Nonprofit organizations exist for practically any discipline you can think of. If you're an art history major, you can search for nonprofits dedicated to the historical aspects of art and look for internship or even volunteer opportunities that might grow into full-time positions.
Organizations like the San Francisco Museum of Modern Art, the Ringling Museum of Art in Florida and Art in the School in New Mexico all have staff, some of whom have backgrounds in art history or a similar discipline. Since nonprofits exist all over the country, you could approach a few and ask about job opportunities.
Consulting and Self-Employment
Can a philosophy graduate become a highly paid business consultant, a therapist or a self-employed seminar leader? With an advanced degree and the right type of experience, yes.

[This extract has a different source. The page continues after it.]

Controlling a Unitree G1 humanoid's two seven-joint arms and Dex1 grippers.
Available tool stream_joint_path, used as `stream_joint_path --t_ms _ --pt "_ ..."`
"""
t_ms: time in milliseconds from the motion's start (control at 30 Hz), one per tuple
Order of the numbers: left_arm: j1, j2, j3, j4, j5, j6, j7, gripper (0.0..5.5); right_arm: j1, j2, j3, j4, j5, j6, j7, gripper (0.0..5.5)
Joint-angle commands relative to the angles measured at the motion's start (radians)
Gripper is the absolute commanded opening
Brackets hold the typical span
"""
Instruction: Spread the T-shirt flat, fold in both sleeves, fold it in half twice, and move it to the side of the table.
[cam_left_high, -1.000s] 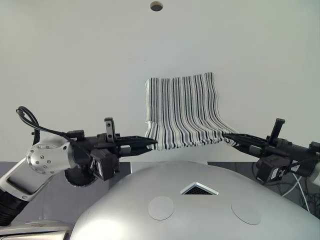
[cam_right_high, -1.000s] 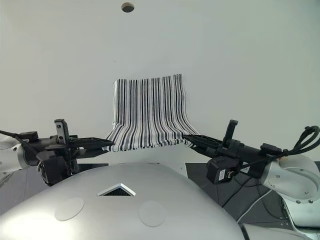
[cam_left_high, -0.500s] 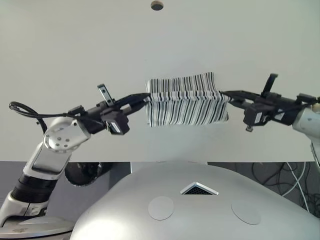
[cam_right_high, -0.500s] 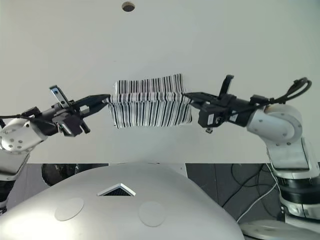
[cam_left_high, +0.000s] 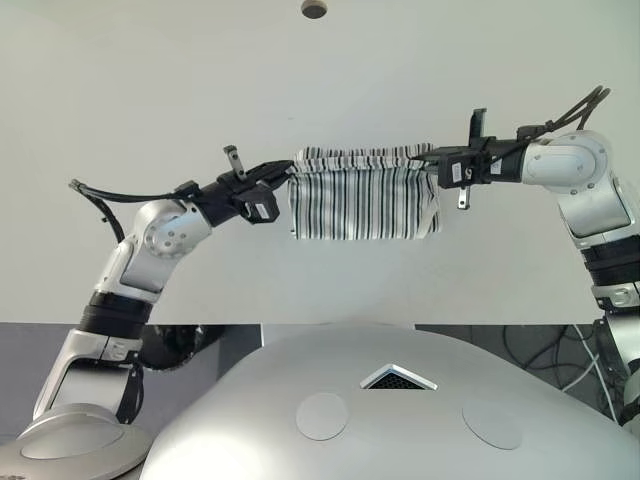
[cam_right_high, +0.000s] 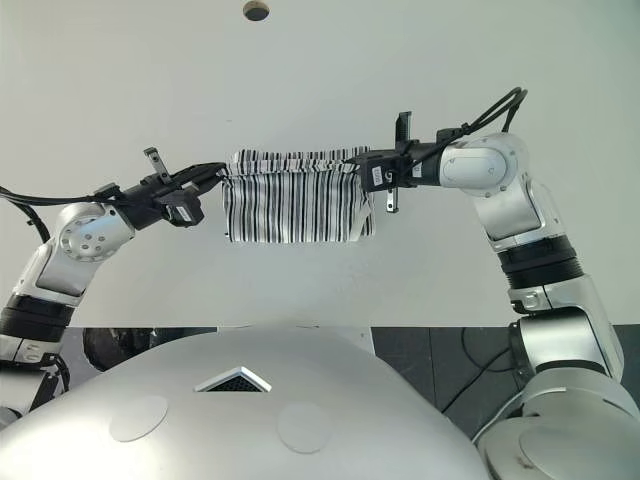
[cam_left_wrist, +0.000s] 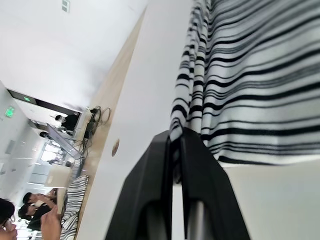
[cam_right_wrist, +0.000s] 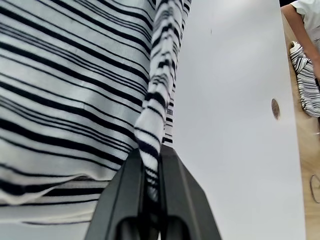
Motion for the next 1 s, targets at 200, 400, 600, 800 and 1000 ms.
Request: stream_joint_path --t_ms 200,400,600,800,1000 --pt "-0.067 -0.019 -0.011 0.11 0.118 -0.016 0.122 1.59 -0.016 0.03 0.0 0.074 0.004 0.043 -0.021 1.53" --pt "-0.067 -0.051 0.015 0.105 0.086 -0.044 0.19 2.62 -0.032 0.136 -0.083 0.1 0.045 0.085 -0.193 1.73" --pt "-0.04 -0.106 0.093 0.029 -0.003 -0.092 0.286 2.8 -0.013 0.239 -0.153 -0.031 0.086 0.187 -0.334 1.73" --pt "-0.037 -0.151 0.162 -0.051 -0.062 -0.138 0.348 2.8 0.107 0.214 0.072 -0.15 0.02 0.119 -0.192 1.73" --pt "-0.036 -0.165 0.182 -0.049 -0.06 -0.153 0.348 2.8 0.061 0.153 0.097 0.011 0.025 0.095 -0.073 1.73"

Some companies today are bringing in independent corporate philosophers to help them clarify their institutional values or help their employees find better work-life balance. Meanwhile, members of fledgling professional groups like the American Philosophical Practitioners Association are using philosophical approaches to help people with personal problems, while others with philosophy backgrounds are teaching schoolchildren critical-thinking skills.
So contrary to what many people in your life might say ("You're majoring in what?"), there are jobs that allow you to directly apply your degree. It may not be easy, and you may have to make some sacrifices along the way, but you'll be rewarded with something too few people ever experience: Pursuing something you really love and getting paid for it.